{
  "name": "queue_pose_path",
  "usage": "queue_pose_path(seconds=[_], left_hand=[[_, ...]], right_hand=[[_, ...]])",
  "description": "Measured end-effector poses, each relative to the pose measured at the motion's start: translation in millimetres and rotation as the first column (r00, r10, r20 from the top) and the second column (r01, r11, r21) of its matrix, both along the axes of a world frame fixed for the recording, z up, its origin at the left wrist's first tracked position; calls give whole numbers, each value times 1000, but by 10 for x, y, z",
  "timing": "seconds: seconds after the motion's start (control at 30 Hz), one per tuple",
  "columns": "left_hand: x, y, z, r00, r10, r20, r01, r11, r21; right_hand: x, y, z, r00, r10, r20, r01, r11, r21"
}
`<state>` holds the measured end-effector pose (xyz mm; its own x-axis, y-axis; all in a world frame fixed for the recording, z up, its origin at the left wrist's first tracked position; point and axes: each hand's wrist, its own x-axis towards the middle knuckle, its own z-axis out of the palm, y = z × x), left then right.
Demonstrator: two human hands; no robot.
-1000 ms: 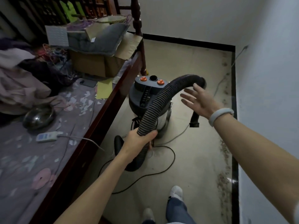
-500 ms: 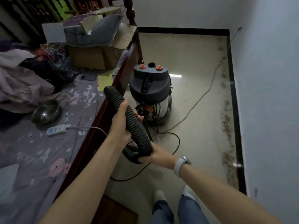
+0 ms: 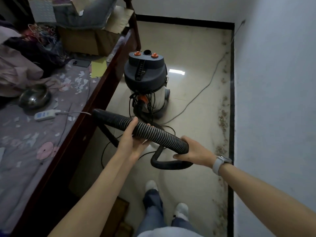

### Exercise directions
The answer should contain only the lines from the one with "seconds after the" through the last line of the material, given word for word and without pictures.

### Reply to the task
  "timing": "seconds: seconds after the motion's start (control at 30 Hz), one per tuple",
  "columns": "left_hand: x, y, z, r00, r10, r20, r01, r11, r21; right_hand: x, y, z, r00, r10, r20, r01, r11, r21"
}
`<state>` holds the measured end-effector pose (xyz mm; its own x-axis, y-axis; all in a world frame fixed for the recording, z up, its origin at the left wrist's first tracked position; point and axes: each hand's wrist, its own x-axis towards the middle knuckle, its own z-axis out of the palm, y = z × x), left then right.
Demonstrator: two human hands; no robot.
-1000 ms: 
-500 ms: 
+0 ms: 

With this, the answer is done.